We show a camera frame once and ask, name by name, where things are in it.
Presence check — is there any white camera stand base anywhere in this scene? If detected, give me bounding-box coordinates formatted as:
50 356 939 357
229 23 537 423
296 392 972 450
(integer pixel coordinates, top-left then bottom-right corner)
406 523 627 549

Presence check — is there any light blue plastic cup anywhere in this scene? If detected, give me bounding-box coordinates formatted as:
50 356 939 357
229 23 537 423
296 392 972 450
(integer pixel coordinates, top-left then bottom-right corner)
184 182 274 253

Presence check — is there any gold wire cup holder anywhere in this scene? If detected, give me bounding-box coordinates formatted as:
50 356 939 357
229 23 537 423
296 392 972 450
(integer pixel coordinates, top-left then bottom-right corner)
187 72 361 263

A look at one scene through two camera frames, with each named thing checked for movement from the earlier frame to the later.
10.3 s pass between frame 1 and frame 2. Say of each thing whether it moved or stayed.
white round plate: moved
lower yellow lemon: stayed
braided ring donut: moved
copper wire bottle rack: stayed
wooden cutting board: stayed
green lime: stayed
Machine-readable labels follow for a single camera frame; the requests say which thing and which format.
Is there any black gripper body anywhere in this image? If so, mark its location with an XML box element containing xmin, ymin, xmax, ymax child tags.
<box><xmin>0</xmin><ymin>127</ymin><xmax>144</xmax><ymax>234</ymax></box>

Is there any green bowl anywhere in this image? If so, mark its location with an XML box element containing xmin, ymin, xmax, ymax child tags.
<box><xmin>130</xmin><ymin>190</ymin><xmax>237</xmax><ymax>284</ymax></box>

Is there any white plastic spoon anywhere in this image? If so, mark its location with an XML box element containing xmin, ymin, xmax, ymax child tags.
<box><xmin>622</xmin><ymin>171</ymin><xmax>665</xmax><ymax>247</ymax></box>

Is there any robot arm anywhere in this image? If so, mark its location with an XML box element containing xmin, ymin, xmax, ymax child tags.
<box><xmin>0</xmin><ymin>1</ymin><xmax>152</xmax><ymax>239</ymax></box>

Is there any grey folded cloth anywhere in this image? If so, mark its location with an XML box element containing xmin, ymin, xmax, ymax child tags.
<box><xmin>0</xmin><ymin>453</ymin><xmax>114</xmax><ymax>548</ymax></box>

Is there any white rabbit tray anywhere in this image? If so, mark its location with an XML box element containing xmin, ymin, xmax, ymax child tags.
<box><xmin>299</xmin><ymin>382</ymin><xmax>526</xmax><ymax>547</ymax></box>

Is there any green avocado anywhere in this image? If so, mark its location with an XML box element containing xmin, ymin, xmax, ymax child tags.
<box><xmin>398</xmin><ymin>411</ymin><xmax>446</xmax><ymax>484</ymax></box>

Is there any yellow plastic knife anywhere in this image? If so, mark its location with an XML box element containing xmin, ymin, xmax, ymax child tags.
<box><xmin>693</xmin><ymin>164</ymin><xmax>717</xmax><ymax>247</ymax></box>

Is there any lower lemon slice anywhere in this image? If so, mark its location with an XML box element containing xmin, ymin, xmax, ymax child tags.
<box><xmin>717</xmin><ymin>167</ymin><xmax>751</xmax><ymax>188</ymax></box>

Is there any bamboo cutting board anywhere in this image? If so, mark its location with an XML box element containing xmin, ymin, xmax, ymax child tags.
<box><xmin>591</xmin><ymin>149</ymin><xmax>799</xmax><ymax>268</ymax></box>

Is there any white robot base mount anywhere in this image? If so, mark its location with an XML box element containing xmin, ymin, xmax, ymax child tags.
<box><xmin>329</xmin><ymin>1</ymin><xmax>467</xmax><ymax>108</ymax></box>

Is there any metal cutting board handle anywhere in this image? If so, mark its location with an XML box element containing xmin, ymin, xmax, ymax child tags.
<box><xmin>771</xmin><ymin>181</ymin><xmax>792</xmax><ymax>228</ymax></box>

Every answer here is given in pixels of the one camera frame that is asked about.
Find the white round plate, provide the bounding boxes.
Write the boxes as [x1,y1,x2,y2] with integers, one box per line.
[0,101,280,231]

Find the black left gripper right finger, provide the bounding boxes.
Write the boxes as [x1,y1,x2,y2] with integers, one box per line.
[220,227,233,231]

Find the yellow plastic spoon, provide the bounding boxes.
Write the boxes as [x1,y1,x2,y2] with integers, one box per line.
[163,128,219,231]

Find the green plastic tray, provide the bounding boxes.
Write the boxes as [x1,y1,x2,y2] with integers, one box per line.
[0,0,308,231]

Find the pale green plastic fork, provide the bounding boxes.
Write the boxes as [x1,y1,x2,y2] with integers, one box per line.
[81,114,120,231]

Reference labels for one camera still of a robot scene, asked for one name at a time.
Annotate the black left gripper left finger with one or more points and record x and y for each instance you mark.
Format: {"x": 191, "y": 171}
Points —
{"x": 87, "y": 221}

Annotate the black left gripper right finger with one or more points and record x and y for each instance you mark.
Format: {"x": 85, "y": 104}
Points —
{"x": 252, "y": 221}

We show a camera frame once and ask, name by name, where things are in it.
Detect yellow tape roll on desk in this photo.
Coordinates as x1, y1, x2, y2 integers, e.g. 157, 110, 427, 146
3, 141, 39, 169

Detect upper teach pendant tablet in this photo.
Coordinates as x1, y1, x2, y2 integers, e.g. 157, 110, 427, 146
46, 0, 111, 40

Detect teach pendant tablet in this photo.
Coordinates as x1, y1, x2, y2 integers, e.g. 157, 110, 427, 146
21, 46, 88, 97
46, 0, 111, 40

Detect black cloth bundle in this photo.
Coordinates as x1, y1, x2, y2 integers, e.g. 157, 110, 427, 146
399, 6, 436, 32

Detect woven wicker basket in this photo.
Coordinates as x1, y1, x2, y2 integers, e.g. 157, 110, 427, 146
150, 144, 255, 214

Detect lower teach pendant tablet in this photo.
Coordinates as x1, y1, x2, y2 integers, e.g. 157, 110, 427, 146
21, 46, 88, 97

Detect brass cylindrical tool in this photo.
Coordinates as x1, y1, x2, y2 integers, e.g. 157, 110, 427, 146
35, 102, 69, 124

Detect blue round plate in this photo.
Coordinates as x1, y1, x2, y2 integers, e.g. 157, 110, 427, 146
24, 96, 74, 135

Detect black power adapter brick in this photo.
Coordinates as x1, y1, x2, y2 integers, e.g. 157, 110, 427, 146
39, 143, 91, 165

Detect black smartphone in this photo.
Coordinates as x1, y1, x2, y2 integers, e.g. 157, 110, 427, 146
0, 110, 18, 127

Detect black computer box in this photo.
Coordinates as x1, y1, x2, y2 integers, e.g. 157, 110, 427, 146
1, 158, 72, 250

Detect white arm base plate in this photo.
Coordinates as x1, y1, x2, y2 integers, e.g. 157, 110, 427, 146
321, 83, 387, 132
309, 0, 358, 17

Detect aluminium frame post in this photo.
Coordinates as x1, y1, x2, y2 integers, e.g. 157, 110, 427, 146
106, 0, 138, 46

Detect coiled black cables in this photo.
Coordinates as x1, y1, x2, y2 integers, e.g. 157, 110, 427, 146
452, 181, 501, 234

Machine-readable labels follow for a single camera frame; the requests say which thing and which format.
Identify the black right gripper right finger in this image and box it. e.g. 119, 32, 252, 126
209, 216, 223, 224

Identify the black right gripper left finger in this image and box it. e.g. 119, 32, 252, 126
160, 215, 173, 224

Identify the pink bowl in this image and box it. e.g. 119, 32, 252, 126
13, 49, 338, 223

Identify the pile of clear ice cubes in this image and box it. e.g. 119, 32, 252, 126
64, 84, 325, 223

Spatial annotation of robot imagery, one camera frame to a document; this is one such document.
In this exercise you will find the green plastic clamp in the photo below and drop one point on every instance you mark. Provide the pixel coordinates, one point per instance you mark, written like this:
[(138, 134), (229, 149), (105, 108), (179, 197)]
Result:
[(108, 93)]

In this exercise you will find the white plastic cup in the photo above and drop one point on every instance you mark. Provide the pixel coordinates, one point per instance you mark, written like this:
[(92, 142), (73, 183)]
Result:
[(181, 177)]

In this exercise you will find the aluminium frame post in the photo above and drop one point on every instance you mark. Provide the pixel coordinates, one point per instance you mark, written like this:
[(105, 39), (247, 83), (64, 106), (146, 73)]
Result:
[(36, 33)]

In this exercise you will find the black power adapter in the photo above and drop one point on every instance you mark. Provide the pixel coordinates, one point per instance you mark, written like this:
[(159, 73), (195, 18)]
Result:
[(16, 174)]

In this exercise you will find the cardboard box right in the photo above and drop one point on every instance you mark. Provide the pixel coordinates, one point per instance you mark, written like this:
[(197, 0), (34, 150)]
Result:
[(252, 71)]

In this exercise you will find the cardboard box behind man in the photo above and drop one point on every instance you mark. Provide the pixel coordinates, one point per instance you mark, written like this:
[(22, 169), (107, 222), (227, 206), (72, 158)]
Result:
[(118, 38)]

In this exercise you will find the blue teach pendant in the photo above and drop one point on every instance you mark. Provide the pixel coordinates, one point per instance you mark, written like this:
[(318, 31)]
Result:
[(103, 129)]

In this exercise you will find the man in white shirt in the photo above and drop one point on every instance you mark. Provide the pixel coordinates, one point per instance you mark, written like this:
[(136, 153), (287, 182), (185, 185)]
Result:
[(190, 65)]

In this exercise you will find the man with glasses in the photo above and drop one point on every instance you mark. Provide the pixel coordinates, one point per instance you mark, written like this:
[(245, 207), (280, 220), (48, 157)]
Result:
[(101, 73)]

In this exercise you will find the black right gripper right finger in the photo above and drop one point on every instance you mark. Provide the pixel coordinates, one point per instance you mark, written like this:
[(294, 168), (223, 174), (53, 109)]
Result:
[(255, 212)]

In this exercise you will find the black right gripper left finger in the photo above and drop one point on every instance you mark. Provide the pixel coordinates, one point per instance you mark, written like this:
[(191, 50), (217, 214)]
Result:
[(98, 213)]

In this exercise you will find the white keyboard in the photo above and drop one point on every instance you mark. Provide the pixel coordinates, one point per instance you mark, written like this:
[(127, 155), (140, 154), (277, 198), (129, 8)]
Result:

### YOUR INSTRUCTIONS
Extract from the records above the lines from the one containing "Detect brass cylindrical tool in this photo." to the one containing "Detect black power", both lines included, exactly as they appear and with nothing else.

### REPLY TO THE EXERCISE
Detect brass cylindrical tool in this photo.
Coordinates as x1, y1, x2, y2 integers, e.g. 157, 110, 427, 146
35, 102, 69, 124

Detect blue round plate in this photo.
Coordinates as x1, y1, x2, y2 integers, e.g. 157, 110, 427, 146
24, 96, 74, 135

Detect black power adapter brick in this photo.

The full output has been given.